Nadie es vencedor eterno. Todos los seres humanos experimentamos momentos de derrota, frustración, dolor y constatamos lo vulnerable que somos. No lo podemos negar, porque eso significaría negar también nuestra condición. Tampoco podemos quedarnos atrapados en esos tristes momentos y creer que nacimos para sufrir y padecer. Siempre hay que tomar la decisión de trascender esas situaciones en busca de mejores experiencias, de triunfos, de realización de nuestros sueños. Eso no sucede mágicamente, sino que es fruto de la fuerza de nuestro pensar, sentir, hablar y actuar.

Lo primero para salir de esas situaciones, es tener claro que ninguna derrota, por devastadora que sea, nos quita nuestro valor. Somos valiosos por el hecho de existir. Nada ni nadie nos hará menos valiosos. Por lo tanto, no podemos dejar que ninguna derrota nos haga creer que somos “basura”. Siempre hay que saber que nuestro ser no está puesto en duda por los desaciertos que hayamos tenido.

Lo segundo, es comprender que perder una batalla no significa perder toda la guerra, que muchas veces perdemos en un primer episodio y esa situación nos permite entender de mejor manera nuestras limitaciones, trabajar en ellas y disponernos para conquistar las metas que nos hemos propuesto. Cuando entiendo por qué perdí, soy capaz de trabajar en los puntos débiles y estar en una mejor situación para el futuro. Lo triste es que algunos creen que perdieron por el azar o por alguna intervención metafísica, y no comprenden las decisiones y acciones que los hicieron actuar de manera equivocada y obtener la derrota. No hay que quejarse, sino prepararse para que la situación no vuelva a suceder. No hay que culpar a otros, sino entender que somos responsables de nuestras vidas y acciones. No hay que declararse derrotado, porque la vida sigue, y siempre habrá un nuevo asalto que no podremos soslayar.

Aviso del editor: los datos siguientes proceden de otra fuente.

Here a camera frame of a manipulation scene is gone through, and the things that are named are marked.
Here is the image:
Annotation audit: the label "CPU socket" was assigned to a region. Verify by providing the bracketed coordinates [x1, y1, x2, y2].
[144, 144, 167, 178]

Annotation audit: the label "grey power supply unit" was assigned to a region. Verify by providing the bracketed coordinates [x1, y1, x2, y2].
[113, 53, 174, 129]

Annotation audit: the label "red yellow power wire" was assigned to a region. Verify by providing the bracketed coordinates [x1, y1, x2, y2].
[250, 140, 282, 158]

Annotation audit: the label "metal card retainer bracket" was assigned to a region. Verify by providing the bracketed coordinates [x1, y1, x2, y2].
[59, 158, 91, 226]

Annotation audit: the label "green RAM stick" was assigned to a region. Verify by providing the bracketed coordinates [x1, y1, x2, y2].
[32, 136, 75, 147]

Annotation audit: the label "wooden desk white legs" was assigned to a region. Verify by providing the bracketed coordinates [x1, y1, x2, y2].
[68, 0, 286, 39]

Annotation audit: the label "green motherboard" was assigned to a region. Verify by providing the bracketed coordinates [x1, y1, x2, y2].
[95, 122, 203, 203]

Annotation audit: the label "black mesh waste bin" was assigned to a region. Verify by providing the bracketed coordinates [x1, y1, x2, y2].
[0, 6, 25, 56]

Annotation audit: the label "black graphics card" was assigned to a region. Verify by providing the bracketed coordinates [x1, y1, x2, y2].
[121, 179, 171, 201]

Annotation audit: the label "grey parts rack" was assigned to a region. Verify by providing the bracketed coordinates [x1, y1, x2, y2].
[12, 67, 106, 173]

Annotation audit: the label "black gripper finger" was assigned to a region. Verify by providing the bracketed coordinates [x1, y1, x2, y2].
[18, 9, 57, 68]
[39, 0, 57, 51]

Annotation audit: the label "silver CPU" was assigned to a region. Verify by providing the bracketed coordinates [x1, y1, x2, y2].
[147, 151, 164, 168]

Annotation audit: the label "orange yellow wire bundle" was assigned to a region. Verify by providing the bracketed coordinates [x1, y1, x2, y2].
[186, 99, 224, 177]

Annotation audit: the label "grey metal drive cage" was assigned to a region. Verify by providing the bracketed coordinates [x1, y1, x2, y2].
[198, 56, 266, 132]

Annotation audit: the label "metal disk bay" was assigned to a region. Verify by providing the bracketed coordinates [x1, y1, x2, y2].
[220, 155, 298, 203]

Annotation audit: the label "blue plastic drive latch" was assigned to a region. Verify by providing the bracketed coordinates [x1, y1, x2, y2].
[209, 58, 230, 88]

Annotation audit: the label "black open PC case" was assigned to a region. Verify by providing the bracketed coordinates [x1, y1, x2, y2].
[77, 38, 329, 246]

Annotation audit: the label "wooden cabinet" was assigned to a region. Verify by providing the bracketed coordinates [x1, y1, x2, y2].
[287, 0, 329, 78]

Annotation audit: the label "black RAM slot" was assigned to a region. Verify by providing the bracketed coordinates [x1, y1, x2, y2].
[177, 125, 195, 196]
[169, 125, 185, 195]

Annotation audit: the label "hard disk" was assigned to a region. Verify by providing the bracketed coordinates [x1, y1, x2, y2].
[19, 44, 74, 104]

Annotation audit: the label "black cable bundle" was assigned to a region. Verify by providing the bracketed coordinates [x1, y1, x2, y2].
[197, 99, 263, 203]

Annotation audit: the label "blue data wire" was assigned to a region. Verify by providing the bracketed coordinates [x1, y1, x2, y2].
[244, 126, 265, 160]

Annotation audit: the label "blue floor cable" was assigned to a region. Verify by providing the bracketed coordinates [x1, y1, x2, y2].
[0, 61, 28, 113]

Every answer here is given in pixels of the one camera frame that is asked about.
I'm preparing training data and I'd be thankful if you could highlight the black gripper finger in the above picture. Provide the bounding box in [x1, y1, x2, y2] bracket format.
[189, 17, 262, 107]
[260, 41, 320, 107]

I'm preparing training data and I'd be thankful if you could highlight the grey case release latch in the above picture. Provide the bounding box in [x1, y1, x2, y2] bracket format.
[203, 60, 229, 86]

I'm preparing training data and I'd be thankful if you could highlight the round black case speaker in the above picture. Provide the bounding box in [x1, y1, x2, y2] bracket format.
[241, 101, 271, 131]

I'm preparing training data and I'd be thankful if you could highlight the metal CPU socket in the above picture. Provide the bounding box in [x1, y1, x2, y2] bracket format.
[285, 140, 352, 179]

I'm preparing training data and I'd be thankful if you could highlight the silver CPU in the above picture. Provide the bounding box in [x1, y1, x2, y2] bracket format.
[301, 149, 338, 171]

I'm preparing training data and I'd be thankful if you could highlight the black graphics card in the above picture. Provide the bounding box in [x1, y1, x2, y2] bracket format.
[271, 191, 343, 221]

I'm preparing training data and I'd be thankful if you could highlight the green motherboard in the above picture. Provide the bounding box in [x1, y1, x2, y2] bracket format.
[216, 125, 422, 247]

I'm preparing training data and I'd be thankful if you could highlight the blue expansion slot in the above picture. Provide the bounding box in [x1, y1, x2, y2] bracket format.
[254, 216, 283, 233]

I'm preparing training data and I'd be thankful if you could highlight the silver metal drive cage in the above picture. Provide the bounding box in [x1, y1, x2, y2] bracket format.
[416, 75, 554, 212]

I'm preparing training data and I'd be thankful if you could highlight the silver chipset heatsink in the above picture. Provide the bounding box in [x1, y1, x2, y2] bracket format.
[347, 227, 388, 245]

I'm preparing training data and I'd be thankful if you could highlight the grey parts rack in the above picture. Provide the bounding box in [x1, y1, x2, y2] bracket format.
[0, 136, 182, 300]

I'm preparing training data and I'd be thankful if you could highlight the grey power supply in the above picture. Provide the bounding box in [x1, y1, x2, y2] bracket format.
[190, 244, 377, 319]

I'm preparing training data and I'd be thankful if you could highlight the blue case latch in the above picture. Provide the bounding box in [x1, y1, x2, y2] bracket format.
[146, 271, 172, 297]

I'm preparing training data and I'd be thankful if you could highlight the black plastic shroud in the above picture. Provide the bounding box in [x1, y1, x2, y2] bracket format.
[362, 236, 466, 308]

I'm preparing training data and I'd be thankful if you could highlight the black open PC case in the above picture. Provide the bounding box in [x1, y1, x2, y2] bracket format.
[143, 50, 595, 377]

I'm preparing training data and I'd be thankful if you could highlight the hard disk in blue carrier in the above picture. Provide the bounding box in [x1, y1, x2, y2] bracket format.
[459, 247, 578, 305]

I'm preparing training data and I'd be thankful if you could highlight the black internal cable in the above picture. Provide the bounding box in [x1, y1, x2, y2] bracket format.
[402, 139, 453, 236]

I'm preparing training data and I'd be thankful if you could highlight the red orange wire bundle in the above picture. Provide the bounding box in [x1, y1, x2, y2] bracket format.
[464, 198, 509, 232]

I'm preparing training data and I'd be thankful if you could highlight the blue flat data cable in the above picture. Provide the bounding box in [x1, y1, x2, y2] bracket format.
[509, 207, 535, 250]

Lo tercero es tener claro cuál es nuestro objetivo, tenerlo explícito en la mente y en el corazón, para que sea una invitación constante a seguir dando lo mejor, dejando que nos jalone para no desfallecer. Me gusta la imagen del pueblo bíblico atravesando el desierto camino a la Tierra Prometida, porque transparenta la importancia de saber hacia dónde se va y qué beneficios se van a obtener. Esa es la mejor motivación para seguir adelante a pesar de perderse en el desierto y de soportar hambre o sed en esas estériles tierras. No estamos perdidos si tenemos claro para dónde vamos, aunque se nos extravíe el camino.

El problema no es perder o padecer una frustración, lo que realmente nos hace daño es graduarnos de “víctimas eternas” y suponer que no hay otra salida, sino adorar el dolor. Estoy convencido que somos seres capacitados para lograr nuestros sueños y que las experiencias de derrota no son más que lecciones que nos preparan para seguir. Levantarse después de la caída para continuar es una obligación existencial, no un lujo. Nos acostumbramos a que nos den palmaditas condescendientes en la espalda y nos hagan creer que somos unos “pobrecitos” que merecen lástima y regalos que caigan del cielo, cuando realmente somos guerreros de la vida que necesitamos asumir nuestra condición para trabajar duro en función de lo que queremos tener; sabiendo que del cielo solo cae agua u otra cosa si pasa una paloma. Somos guerreros, y la derrota no nos tiene. Ánimo.